» **Your assignment**
Search the entries below for "meets", and copy each line where it appears.

» **Entries shown**
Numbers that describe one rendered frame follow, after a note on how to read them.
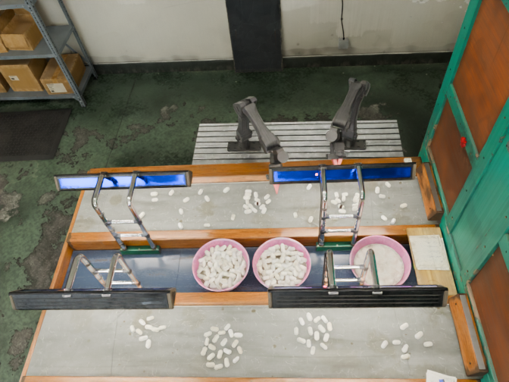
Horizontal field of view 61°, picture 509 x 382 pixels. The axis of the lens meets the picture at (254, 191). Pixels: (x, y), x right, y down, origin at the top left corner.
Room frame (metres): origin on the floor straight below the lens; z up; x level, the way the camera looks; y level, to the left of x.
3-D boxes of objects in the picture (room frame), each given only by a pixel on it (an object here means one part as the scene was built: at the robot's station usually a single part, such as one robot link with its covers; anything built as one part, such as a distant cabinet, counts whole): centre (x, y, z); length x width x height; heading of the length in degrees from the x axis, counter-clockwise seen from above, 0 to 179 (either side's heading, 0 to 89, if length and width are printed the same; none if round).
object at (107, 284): (0.79, 0.65, 0.90); 0.20 x 0.19 x 0.45; 82
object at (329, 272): (0.65, -0.31, 0.90); 0.20 x 0.19 x 0.45; 82
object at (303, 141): (1.42, -0.23, 0.65); 1.20 x 0.90 x 0.04; 80
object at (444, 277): (0.80, -0.73, 0.77); 0.33 x 0.15 x 0.01; 172
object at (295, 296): (0.57, -0.30, 1.08); 0.62 x 0.08 x 0.07; 82
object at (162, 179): (1.27, 0.58, 1.08); 0.62 x 0.08 x 0.07; 82
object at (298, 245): (0.89, -0.07, 0.72); 0.27 x 0.27 x 0.10
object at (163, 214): (1.25, 0.04, 0.73); 1.81 x 0.30 x 0.02; 82
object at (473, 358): (0.45, -0.73, 0.83); 0.30 x 0.06 x 0.07; 172
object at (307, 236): (1.07, 0.07, 0.71); 1.81 x 0.05 x 0.11; 82
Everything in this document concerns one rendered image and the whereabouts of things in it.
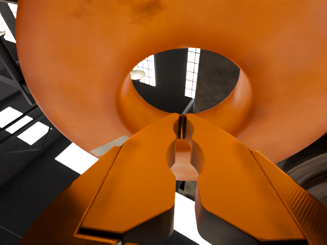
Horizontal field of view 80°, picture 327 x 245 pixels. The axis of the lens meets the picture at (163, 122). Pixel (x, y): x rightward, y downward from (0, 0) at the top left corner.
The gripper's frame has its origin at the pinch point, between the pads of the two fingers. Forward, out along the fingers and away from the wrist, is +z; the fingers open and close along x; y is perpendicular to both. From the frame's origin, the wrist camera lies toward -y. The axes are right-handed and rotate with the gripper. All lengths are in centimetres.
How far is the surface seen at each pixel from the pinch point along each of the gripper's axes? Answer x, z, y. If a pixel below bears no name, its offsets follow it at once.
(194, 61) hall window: 74, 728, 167
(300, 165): 21.4, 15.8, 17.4
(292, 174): 21.4, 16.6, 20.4
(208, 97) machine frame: 8.9, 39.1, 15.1
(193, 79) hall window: 76, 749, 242
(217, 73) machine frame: 9.8, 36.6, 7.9
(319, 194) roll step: 24.6, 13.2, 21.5
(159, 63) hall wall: -63, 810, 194
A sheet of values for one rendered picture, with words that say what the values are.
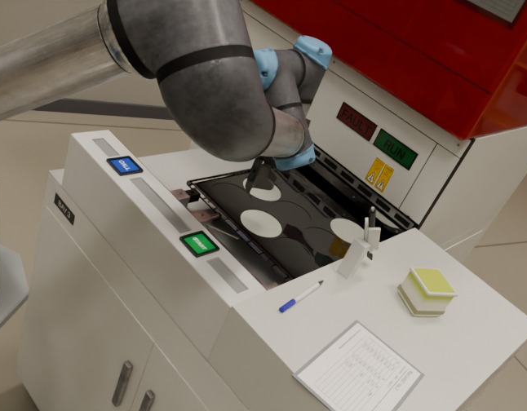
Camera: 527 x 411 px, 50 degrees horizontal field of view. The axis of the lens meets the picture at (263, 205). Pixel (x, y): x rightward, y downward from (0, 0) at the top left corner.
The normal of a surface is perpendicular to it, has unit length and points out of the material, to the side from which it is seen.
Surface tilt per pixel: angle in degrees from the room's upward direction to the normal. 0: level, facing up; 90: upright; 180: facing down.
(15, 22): 90
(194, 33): 59
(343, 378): 0
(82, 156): 90
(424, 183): 90
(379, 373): 0
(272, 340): 0
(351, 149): 90
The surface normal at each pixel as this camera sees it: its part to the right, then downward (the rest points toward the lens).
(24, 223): 0.33, -0.78
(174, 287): -0.68, 0.18
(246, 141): 0.47, 0.76
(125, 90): 0.45, 0.62
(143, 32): -0.14, 0.45
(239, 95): 0.58, 0.32
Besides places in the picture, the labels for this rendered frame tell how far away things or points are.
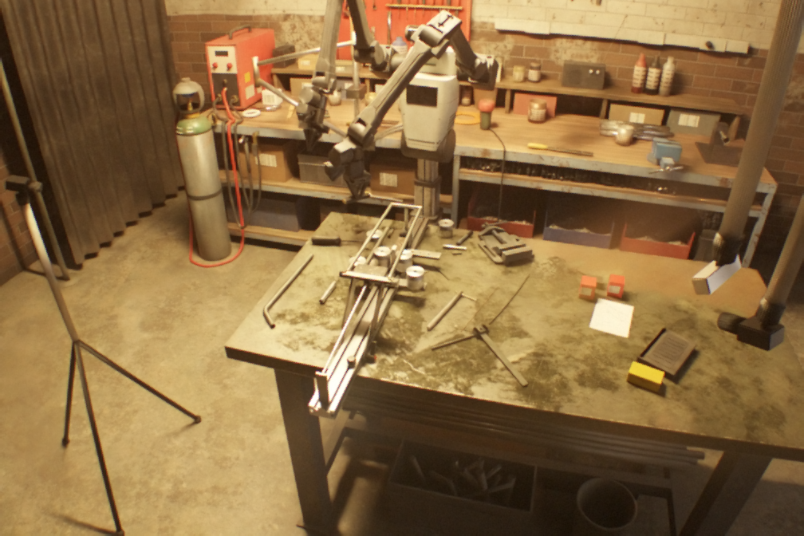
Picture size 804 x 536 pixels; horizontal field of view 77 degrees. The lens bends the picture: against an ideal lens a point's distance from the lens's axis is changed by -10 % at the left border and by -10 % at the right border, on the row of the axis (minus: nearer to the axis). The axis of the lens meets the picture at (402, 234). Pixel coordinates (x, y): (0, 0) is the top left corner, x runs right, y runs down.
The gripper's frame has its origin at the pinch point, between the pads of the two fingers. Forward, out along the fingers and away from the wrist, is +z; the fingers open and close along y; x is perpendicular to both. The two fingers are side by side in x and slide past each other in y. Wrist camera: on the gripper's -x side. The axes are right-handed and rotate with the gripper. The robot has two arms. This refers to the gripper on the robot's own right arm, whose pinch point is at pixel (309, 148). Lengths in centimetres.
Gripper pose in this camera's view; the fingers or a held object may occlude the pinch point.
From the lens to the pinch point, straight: 204.0
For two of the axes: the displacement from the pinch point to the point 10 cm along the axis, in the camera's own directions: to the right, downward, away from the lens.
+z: -2.0, 9.8, 0.4
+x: 3.5, 0.3, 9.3
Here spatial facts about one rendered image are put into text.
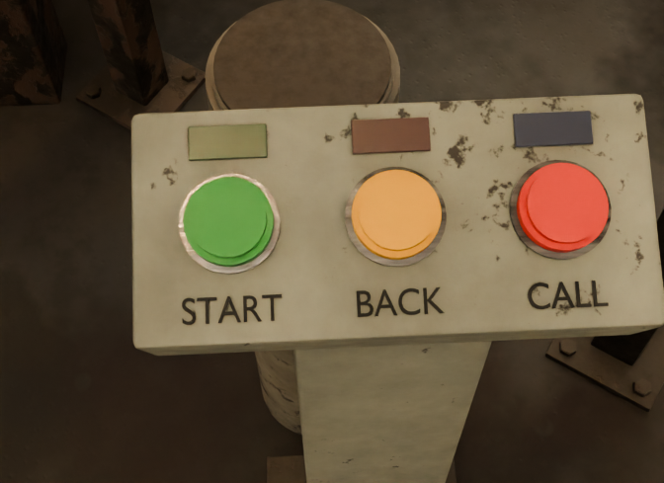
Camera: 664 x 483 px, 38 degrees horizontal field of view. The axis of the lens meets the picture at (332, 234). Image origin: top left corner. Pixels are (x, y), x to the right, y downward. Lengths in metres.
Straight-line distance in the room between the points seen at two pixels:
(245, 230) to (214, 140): 0.05
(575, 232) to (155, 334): 0.19
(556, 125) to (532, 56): 0.85
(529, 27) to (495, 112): 0.89
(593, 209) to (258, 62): 0.25
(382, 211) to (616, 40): 0.95
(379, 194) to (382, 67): 0.18
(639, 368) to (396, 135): 0.69
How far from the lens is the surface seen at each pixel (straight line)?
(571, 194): 0.45
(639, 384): 1.08
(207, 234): 0.43
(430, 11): 1.35
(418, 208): 0.43
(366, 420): 0.58
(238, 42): 0.61
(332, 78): 0.59
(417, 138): 0.45
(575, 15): 1.37
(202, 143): 0.45
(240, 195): 0.43
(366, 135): 0.45
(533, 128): 0.46
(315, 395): 0.54
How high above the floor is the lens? 0.98
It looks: 60 degrees down
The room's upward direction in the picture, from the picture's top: 1 degrees counter-clockwise

» **Result for this exercise**
Horizontal field of view 61°, picture 509 x 382 pixels. The axis of the lens meets the picture at (254, 191). Pixels: (x, y), x right, y down, origin at the top left corner.
Horizontal field of view 80°, picture 327 x 245 pixels. The axis of the lens meets the picture at (163, 122). Pixel (x, y): x rightward, y downward from (0, 0) at the top left corner.
Camera: 527 x 411 px, 50 degrees horizontal field of view. The axis of the lens meets the picture at (263, 205). Pixel (x, y): x rightward, y downward from (0, 0) at the top left corner.
Picture size 804 x 536 pixels; horizontal field of view 77 degrees. The lens bends the picture: against an ideal lens a point's distance from the lens's axis is changed by -10 % at the left border and by -10 % at the right border, on the row of the axis (minus: nearer to the axis). The axis of the lens meets the picture at (402, 234). Pixel coordinates (x, y): (0, 0) is the top left corner, x runs right, y runs down.
Camera: 664 x 483 px, 38 degrees horizontal field of view. The axis of the lens meets the picture at (332, 234). Image origin: top left corner. Pixels are (x, y), x to the right, y downward. Lengths in metres.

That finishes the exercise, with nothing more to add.